> [WHAT IS NEEDED] What is needed is every line, exactly as given, from the line containing "One point for each instance of the black" through the end of the data below.

Stored data
>>>>

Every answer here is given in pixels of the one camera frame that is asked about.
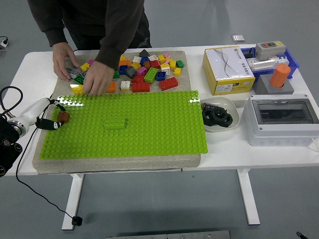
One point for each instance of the person's right hand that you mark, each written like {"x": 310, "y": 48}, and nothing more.
{"x": 61, "y": 56}

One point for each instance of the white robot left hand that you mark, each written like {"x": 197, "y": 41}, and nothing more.
{"x": 31, "y": 112}

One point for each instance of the person's left hand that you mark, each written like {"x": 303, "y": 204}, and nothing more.
{"x": 98, "y": 79}

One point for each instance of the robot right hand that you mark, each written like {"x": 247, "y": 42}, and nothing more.
{"x": 302, "y": 236}

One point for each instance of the grey long toy brick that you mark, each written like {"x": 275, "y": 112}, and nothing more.
{"x": 83, "y": 73}
{"x": 73, "y": 72}

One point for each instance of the brown square toy brick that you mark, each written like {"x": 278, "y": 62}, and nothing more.
{"x": 146, "y": 65}
{"x": 63, "y": 117}

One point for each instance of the person's left forearm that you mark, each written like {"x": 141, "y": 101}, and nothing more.
{"x": 117, "y": 37}

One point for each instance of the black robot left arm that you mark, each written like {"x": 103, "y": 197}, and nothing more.
{"x": 8, "y": 134}

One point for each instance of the person's right forearm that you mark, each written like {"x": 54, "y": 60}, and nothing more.
{"x": 49, "y": 27}

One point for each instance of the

<<<<

> [EXERCISE ANSWER]
One point for each instance of the black robot left arm that you mark, each written like {"x": 103, "y": 197}, and nothing more.
{"x": 8, "y": 134}

One point for each instance of the person's right forearm that you mark, each written like {"x": 54, "y": 60}, and nothing more.
{"x": 49, "y": 27}

One point for each instance of the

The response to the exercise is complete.